To do: Without the images, write out the whole listing exactly.

Data provided:
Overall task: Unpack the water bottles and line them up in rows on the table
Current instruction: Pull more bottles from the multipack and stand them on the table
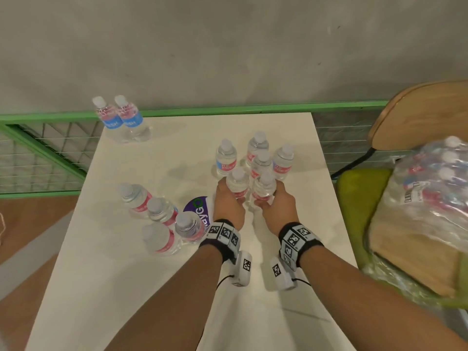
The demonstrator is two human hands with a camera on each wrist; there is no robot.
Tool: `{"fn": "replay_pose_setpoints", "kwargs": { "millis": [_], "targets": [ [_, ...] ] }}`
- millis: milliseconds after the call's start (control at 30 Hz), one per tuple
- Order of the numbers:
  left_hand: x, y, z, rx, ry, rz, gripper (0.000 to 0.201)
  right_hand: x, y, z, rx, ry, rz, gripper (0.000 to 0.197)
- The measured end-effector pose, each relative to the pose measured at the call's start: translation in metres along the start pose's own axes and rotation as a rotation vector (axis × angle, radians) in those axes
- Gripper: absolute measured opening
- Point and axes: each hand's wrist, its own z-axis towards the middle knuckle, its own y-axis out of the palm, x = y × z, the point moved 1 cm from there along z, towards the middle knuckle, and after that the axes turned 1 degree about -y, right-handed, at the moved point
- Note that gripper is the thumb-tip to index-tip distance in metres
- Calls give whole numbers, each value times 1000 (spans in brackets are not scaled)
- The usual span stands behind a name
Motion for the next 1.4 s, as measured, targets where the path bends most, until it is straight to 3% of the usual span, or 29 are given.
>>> {"fn": "replay_pose_setpoints", "kwargs": {
  "millis": [167,367,567,733,833,933,1000,1067,1200,1333,1400],
  "targets": [
    [-1,6,21,-13,29,41,54,-5,8,12,16,8,-23,52],
    [-2,7,26,-54,29,-35,69,-3,14,22,29,14,-74,54],
    [-12,3,26,-30,49,41,74,-1,10,28,-13,-8,-118,55],
    [-14,-4,18,-110,66,50,88,3,-3,30,-79,-36,-125,73],
    [-14,-9,-8,-88,92,19,94,12,-15,13,-165,-14,-136,86],
    [-2,-17,-45,55,88,-35,80,37,-42,-23,-302,5,-140,55],
    [10,-23,-67,98,87,-131,56,60,-70,-55,-376,5,-93,29],
    [21,-17,-82,-6,99,-133,37,89,-106,-82,-369,16,-110,17],
    [46,27,-107,-416,207,100,23,152,-186,-111,-196,171,-173,14],
    [80,116,-134,-700,358,229,12,199,-260,-107,113,268,-263,18],
    [101,167,-154,-844,439,239,12,208,-289,-97,185,359,-304,10]
  ]
}}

Task result:
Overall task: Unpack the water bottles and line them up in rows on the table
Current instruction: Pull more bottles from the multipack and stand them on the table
The demonstrator is two human hands with a camera on each wrist; there is no robot.
Tool: `{"fn": "replay_pose_setpoints", "kwargs": { "millis": [_], "targets": [ [_, ...] ] }}`
- millis: milliseconds after the call's start (control at 30 Hz), one per tuple
- Order of the numbers:
  left_hand: x, y, z, rx, ry, rz, gripper (0.000 to 0.201)
  right_hand: x, y, z, rx, ry, rz, gripper (0.000 to 0.197)
- The measured end-effector pose, each relative to the pose measured at the call's start: translation in metres along the start pose's own axes and rotation as a rotation vector (axis × angle, radians) in those axes
- Gripper: absolute measured opening
- Point and axes: each hand's wrist, its own z-axis towards the middle knuckle, its own y-axis out of the palm, x = y × z, the point moved 1 cm from there along z, towards the middle knuckle, and after that the axes turned 1 degree about -y, right-handed, at the moved point
- Note that gripper is the thumb-tip to index-tip distance in metres
- Calls give whole numbers, each value times 1000 (spans in brackets are not scaled)
- The usual span stands behind a name
Motion for the next 1.4 s, as measured, targets where the path bends most, until it is straight to 3% of the usual span, or 29 are given.
>>> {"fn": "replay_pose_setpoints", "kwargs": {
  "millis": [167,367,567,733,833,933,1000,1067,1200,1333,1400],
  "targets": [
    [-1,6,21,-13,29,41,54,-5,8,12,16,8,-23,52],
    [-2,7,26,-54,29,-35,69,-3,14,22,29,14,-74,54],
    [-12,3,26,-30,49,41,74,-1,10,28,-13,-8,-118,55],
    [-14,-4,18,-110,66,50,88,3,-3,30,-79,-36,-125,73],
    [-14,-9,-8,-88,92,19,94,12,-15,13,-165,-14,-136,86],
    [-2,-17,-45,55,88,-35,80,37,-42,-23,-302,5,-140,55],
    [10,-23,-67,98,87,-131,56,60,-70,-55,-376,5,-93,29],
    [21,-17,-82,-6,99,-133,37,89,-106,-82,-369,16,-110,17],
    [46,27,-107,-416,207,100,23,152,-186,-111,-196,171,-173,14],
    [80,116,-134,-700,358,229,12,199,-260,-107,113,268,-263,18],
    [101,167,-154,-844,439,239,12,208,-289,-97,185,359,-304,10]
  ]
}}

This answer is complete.